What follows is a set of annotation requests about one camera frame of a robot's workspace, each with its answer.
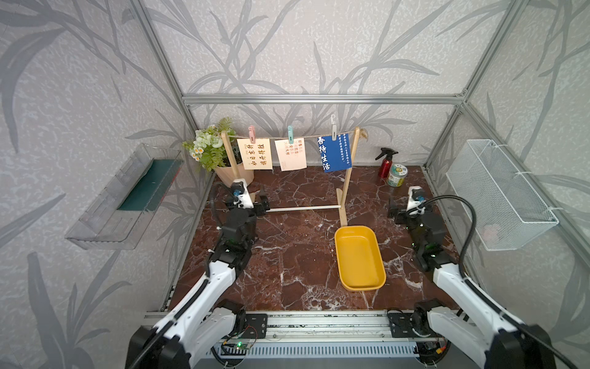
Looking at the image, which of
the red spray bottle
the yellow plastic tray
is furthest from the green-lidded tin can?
the yellow plastic tray

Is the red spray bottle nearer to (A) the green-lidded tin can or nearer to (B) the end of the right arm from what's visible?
(A) the green-lidded tin can

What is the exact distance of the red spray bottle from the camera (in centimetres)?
107
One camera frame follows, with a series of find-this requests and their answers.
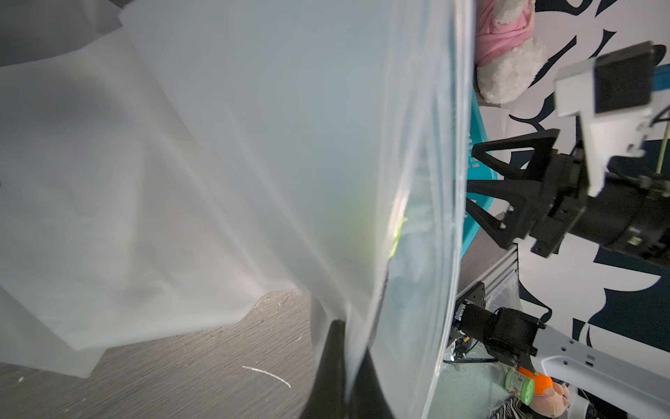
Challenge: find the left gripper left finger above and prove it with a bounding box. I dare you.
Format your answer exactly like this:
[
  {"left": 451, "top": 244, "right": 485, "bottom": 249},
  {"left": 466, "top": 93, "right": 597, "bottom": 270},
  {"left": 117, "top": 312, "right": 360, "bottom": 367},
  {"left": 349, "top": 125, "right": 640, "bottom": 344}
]
[{"left": 299, "top": 321, "right": 347, "bottom": 419}]

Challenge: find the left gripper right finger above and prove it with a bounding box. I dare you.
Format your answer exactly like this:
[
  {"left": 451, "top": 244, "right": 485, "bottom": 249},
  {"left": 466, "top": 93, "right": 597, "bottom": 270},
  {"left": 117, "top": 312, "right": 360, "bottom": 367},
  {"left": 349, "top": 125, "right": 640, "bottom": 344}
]
[{"left": 349, "top": 350, "right": 394, "bottom": 419}]

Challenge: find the translucent zip-top bag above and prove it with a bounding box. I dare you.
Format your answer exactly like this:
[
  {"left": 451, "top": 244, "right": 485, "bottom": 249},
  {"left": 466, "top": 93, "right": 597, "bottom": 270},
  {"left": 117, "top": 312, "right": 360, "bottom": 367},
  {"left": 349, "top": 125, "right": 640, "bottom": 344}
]
[
  {"left": 1, "top": 1, "right": 476, "bottom": 418},
  {"left": 1, "top": 0, "right": 120, "bottom": 66}
]

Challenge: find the white plush bunny pink shirt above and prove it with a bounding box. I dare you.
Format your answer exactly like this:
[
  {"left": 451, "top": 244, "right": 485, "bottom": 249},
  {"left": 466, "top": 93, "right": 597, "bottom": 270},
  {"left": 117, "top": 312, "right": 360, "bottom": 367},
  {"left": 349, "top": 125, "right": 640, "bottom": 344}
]
[{"left": 475, "top": 0, "right": 547, "bottom": 106}]

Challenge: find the translucent zip-top bag bottom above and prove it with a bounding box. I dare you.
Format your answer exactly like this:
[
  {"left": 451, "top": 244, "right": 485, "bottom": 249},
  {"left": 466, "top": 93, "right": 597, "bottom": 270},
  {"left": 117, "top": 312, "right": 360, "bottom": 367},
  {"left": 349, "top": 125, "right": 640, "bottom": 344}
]
[{"left": 1, "top": 1, "right": 476, "bottom": 418}]

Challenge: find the teal plastic basket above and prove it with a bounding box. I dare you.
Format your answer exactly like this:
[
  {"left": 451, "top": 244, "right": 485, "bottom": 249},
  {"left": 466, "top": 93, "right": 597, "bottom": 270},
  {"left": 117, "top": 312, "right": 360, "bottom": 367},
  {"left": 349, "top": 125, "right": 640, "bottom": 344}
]
[{"left": 462, "top": 93, "right": 497, "bottom": 256}]

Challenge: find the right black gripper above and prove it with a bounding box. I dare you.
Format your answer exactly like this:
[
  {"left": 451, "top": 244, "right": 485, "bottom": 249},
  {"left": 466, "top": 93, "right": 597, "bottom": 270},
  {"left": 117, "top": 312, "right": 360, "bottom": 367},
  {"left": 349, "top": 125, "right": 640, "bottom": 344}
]
[{"left": 466, "top": 128, "right": 669, "bottom": 262}]

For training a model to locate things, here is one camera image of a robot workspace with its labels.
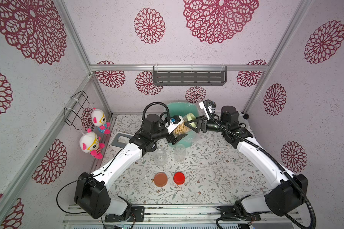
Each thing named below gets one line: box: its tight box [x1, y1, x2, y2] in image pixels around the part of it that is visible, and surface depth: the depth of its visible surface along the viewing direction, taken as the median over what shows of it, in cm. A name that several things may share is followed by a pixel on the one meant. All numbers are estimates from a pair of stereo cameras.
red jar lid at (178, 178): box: [172, 171, 185, 185], surface depth 87 cm
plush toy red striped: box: [79, 127, 106, 160], surface depth 81 cm
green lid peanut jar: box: [172, 112, 197, 137], surface depth 69 cm
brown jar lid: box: [153, 171, 168, 188], surface depth 87 cm
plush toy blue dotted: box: [91, 107, 111, 135], surface depth 96 cm
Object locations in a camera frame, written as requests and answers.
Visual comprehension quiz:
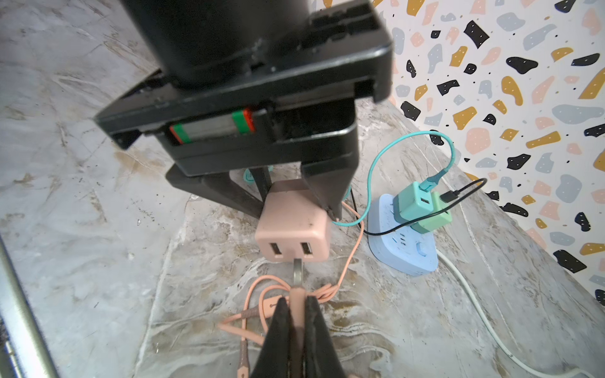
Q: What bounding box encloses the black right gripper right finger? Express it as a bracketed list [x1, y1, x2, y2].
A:
[303, 296, 347, 378]

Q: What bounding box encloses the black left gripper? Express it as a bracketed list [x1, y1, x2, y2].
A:
[95, 1, 393, 221]

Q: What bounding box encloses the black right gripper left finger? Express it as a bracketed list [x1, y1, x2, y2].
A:
[251, 299, 291, 378]

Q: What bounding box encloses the pink charger cube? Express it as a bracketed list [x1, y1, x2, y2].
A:
[255, 179, 332, 263]

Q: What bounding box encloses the pink charging cable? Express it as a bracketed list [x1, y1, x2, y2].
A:
[216, 200, 366, 378]

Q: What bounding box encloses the teal charger cube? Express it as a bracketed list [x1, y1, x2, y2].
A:
[392, 181, 433, 224]

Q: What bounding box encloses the green charger plug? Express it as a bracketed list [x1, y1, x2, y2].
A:
[411, 191, 452, 234]

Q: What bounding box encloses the black charging cable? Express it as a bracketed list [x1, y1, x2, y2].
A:
[351, 176, 488, 237]

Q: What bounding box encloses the blue power strip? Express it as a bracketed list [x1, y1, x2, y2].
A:
[367, 194, 438, 277]

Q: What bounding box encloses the white power strip cable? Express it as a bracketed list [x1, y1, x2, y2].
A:
[434, 249, 599, 378]

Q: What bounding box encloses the metal base rail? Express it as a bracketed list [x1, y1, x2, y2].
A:
[1, 244, 59, 377]

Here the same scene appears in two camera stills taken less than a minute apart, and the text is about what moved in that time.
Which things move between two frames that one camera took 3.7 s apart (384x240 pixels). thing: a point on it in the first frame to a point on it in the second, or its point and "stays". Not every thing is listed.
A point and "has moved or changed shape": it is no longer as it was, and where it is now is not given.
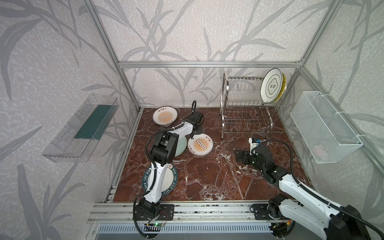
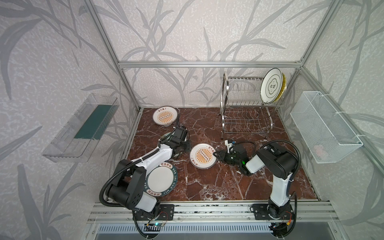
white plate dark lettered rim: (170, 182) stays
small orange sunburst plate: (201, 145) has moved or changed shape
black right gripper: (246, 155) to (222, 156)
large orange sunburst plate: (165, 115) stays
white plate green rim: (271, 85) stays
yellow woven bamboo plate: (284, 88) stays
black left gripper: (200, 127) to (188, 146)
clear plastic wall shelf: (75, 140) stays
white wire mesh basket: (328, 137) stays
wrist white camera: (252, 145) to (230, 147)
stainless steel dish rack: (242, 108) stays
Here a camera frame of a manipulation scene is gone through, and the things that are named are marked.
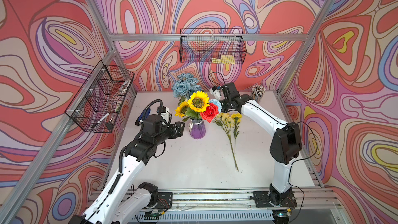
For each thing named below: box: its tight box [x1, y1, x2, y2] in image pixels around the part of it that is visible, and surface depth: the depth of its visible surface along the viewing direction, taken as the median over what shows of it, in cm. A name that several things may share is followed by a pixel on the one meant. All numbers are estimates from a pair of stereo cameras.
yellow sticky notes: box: [211, 54, 236, 65], surface depth 86 cm
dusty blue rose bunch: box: [172, 72, 204, 100], surface depth 73 cm
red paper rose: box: [200, 102, 220, 123], surface depth 63 cm
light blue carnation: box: [208, 98, 222, 114], surface depth 70 cm
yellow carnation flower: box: [232, 113, 243, 173], surface depth 100 cm
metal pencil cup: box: [251, 84, 266, 104], surface depth 98 cm
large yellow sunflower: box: [187, 90, 210, 113], surface depth 61 cm
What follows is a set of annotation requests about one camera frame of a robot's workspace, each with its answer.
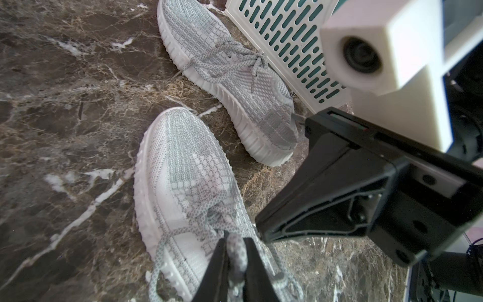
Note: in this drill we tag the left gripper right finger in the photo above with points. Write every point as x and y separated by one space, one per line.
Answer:
258 287

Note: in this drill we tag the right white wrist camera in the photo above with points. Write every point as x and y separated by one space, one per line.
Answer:
393 56

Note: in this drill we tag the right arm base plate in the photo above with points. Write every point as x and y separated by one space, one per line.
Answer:
421 286

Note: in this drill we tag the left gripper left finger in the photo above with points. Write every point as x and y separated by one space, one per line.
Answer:
214 285

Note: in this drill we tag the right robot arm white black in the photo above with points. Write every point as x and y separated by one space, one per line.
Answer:
464 113

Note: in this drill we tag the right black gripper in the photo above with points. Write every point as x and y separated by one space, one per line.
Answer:
362 180

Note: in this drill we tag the white plastic file organizer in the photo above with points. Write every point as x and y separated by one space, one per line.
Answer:
287 32

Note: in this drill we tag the grey knit sneaker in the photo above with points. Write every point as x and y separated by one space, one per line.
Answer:
186 199
255 97

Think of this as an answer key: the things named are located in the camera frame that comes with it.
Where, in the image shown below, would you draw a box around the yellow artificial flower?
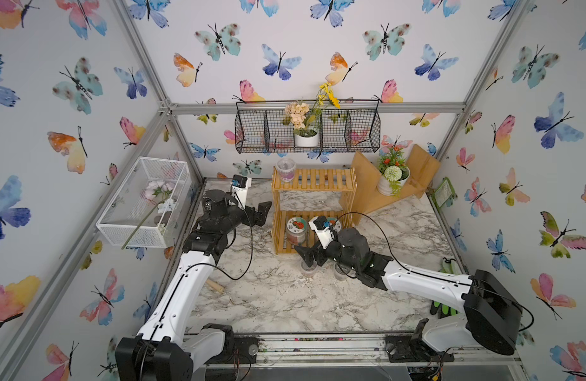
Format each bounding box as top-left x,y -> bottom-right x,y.
316,82 -> 340,109

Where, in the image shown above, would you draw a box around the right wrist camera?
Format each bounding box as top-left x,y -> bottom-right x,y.
309,216 -> 335,249

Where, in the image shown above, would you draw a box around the dark seed jar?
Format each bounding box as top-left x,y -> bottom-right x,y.
333,263 -> 352,281

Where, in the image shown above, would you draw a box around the white pot peach flowers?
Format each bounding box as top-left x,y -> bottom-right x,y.
282,102 -> 323,149

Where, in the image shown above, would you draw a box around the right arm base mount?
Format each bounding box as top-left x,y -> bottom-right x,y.
384,318 -> 455,363

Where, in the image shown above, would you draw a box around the purple seed jar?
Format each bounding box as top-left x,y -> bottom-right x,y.
276,158 -> 297,183

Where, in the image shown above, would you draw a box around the potted red green flowers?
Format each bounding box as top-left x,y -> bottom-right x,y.
377,147 -> 410,196

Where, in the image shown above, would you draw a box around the green black garden glove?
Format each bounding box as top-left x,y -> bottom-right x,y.
430,257 -> 462,319

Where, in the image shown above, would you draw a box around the green framed small board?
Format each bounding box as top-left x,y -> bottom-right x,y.
432,177 -> 458,209

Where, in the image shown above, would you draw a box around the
────────────────
YOUR GOAL: Gather all lines with the string "cube" from the data.

TASK RESPONSE:
Q: What bounding box encloses the pink charger cube? Express it as a bracketed list [x1, y1, x2, y2].
Q: What bounding box encloses the teal charger cube? Express it as a bracketed list [x1, y1, x2, y2].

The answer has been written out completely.